Five museums to visit in Cape Town
Cape Town is a city of vast history. It’s the location where the first Dutch settlers arrived, hence it has aptly been titled ‘The Mother City’ of South Africa. It’s had many facelifts and has shape-shifted over the years into a world-class destination for so many reasons from flawless beaches to an iconic mountain.
From the slave trade to Robben Island where Nelson Mandela was in prison for so many years, Cape Town has a rich and diverse harrowing history which is documented extensively in the various museums which can be found all over the city.
Next time you find yourself in Cape Town immerse yourself in a piece of South Africa’s fascinating past and learn more about one of the most culturally and globally diverse destinations in Africa.
Here is a rough guide to some of the best museums in and around this leading South African city.
This facility located at the iconic V&A Waterfront promises to transport visitors to 300 years ago with the arrival of the first settlers to South Africa.
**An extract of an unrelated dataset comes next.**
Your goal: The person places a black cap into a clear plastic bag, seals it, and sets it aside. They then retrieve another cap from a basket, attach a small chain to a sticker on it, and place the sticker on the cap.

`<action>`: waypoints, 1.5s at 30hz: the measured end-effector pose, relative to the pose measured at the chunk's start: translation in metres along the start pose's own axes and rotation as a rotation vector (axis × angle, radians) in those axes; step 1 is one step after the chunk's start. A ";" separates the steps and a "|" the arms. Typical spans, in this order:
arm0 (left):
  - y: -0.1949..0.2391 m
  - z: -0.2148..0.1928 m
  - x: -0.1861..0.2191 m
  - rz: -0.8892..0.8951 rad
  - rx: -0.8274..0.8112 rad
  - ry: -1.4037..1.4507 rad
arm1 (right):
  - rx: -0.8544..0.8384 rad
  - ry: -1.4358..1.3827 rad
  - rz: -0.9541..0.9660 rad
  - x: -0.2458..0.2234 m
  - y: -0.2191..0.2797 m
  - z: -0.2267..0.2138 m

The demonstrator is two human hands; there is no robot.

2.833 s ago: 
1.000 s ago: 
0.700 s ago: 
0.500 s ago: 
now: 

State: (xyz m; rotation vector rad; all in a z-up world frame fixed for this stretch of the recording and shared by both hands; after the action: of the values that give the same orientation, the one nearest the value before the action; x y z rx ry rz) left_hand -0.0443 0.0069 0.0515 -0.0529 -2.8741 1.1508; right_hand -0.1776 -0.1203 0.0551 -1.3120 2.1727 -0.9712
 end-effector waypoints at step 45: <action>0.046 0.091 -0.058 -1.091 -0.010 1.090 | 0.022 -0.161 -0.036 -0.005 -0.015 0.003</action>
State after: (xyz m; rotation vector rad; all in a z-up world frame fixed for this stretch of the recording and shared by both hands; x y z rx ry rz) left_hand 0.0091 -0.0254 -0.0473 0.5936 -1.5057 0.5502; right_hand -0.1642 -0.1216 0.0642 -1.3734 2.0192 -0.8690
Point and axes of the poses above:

The museum really does boast a world of artefacts which are assured to give one a great overview of South African frontier history.
The venue offers other worthwhile activities such as a restaurant for various functions and a selection of tours which one can go on. Visit their website for more information.
Iziko collection of Museums
Iziko is a collection of 14 Museums in and around Cape Town’s busy CBD area including the pivotal Slave Lodge. Some of the others include the Planetarium, The South African Museum, the Maritime Centre, the South African National Gallery and the Social History Centre.
For more information on all of their world class facilities visit their website.
The closest comparison to this hugely significant island would more than likely be the Alcatraz Island just off the mainland of the iconic American city San Francisco.
Today it’s both a UNESCO World Heritage Site and a South African National Heritage Site. Most known for its various political prisoners during the oppressive Apartheid era, the most well know of these being the Nobel Laureate and former South African president the late Nelson Mandela.
Today it serves as an important historical landmark and museum in the documentation of the long-fought struggle for democracy. Visit their website for more.
District Six Museum
The area was founded in the 1800s as a location which was predominantly multi-racial and multicultural however by the start of the 1900s the area was slowly changing and turning into a segregated space reserved for whites only.
In December 1994, a museum was put there to showcase and highlight this important location for the role it played in developing a multicultural South Africa in the face of huge adversary. Visit their website for more information.
Castle of Good Hope
It’s surprising that this iconic building is not a UNESCO World Heritage area for the city of Cape Town but rumour has it that it could be soon. It was built in 1666 and it is believed to be the oldest known building still standing in South Africa.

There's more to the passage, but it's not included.